> [About this exercise]: The answer must be the full listing, word for word, with no pictures in it.

> [Information provided]:
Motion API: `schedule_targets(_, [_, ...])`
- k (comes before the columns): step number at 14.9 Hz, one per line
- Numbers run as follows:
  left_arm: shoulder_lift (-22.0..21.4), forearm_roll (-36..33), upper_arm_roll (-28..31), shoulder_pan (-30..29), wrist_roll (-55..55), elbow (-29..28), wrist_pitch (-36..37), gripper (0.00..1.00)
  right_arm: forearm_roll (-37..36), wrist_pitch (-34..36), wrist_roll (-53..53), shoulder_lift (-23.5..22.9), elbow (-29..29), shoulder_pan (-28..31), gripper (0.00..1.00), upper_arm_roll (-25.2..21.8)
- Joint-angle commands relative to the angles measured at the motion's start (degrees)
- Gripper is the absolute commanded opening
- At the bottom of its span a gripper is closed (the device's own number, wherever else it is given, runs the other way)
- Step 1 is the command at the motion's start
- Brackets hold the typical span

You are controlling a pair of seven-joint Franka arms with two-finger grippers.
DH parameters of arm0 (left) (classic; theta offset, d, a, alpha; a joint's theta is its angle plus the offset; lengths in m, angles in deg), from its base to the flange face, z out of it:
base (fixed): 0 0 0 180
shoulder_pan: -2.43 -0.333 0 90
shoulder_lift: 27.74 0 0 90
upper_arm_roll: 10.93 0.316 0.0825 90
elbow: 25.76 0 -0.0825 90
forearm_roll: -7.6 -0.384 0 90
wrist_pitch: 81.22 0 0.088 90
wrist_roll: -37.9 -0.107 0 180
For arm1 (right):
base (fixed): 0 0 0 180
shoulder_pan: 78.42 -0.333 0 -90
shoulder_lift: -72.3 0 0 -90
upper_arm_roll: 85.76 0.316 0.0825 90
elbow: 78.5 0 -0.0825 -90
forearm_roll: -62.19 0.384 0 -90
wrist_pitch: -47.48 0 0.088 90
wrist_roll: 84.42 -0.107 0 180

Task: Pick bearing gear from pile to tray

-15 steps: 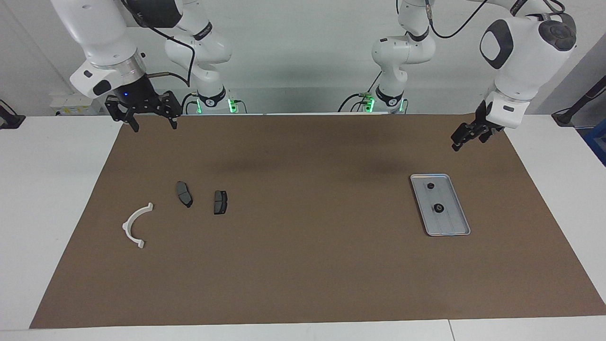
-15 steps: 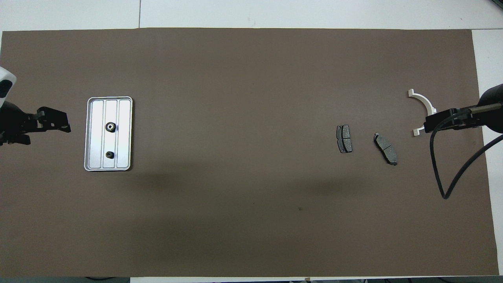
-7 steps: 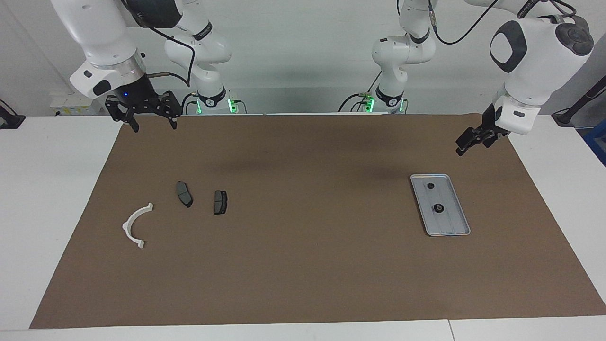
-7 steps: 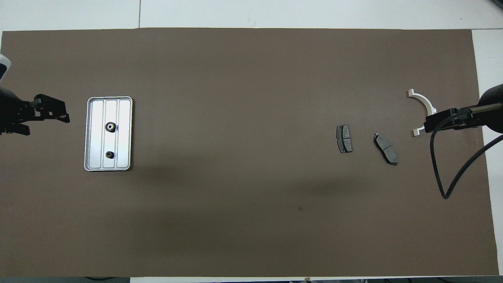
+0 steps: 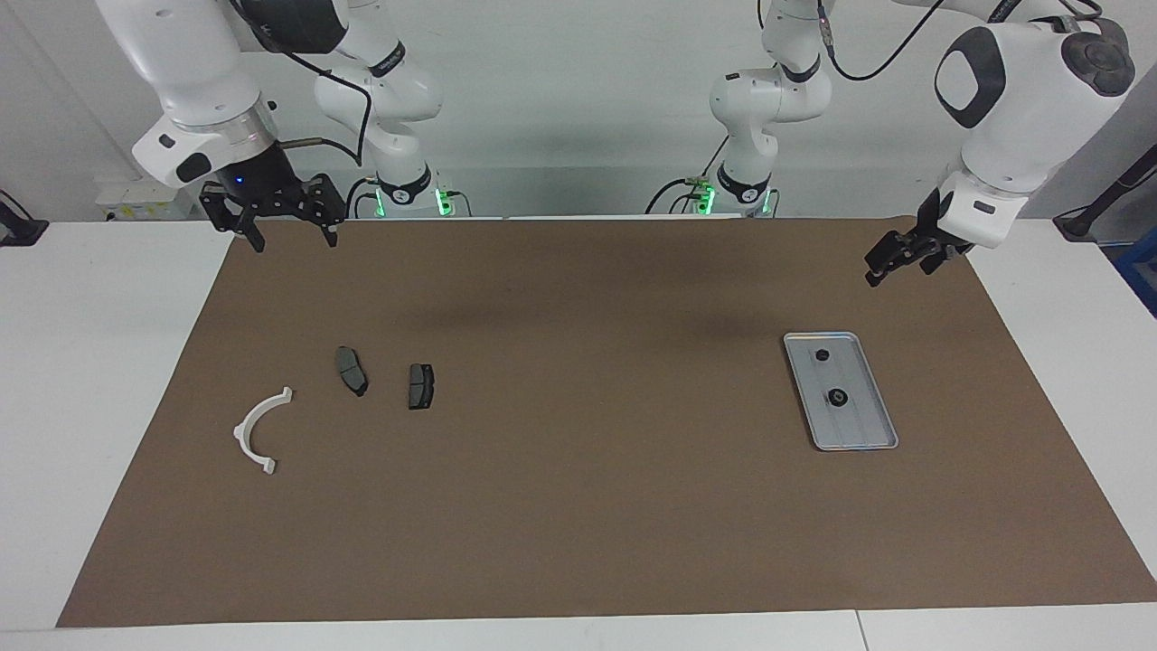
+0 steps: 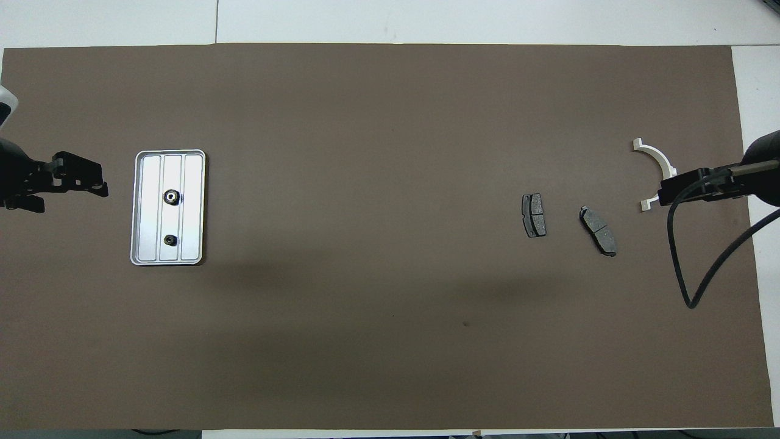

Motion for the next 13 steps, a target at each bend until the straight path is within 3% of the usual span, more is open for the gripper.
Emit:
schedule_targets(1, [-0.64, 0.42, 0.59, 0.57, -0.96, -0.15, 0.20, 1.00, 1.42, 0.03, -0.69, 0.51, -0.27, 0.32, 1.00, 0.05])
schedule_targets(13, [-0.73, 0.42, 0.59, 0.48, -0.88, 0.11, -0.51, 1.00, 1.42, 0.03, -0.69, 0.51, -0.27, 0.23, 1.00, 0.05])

> [Solution]:
Motion API: `schedule_targets(_, [_, ...])`
- k (comes before the columns): step number at 14.9 Hz, one per line
- Numbers run as follows:
  left_arm: shoulder_lift (-22.0..21.4), forearm_roll (-36..33), upper_arm_roll (-28..31), shoulder_pan (-30..29), wrist_roll (-55..55), elbow (-29..28), wrist_pitch (-36..37), gripper (0.00..1.00)
  right_arm: forearm_roll (-37..36), wrist_pitch (-34..36), wrist_roll (-53..53), shoulder_lift (-23.5..22.9), elbow (-29..29), shoulder_pan (-28..31), gripper (0.00..1.00), upper_arm_roll (-25.2..21.8)
- Joint-angle commands relative to the angles measured at the motion's start (degrees)
- Gripper is the absolute commanded opening
- At the bottom of its span a gripper is closed (the device's own number, wherever else it is given, runs the other way)
- Step 1 is the command at the motion's start
- Brackets hold the typical span

You are controlling a pair of seven-joint Franka arms with two-finger grippers.
DH parameters of arm0 (left) (classic; theta offset, d, a, alpha; a joint's theta is its angle plus the offset; lengths in m, angles in deg), from its base to the flange face, z out of it:
base (fixed): 0 0 0 180
shoulder_pan: -2.43 -0.333 0 90
shoulder_lift: 27.74 0 0 90
upper_arm_roll: 10.93 0.316 0.0825 90
elbow: 25.76 0 -0.0825 90
forearm_roll: -7.6 -0.384 0 90
wrist_pitch: 81.22 0 0.088 90
wrist_roll: -37.9 -0.107 0 180
For arm1 (right):
base (fixed): 0 0 0 180
shoulder_pan: 78.42 -0.333 0 -90
shoulder_lift: -72.3 0 0 -90
upper_arm_roll: 85.76 0.316 0.0825 90
elbow: 78.5 0 -0.0825 -90
forearm_roll: -62.19 0.384 0 -90
wrist_pitch: -47.48 0 0.088 90
wrist_roll: 84.42 -0.107 0 180

Task: Pick bearing gear from pile to tray

-15 steps: 
-15 steps: 
-7 steps: 
-7 steps: 
+0 steps: 
+0 steps: 

Motion for the next 13 steps, a target at each bend until the straight path is within 3% of the usual span, more is open for the gripper.
Emit:
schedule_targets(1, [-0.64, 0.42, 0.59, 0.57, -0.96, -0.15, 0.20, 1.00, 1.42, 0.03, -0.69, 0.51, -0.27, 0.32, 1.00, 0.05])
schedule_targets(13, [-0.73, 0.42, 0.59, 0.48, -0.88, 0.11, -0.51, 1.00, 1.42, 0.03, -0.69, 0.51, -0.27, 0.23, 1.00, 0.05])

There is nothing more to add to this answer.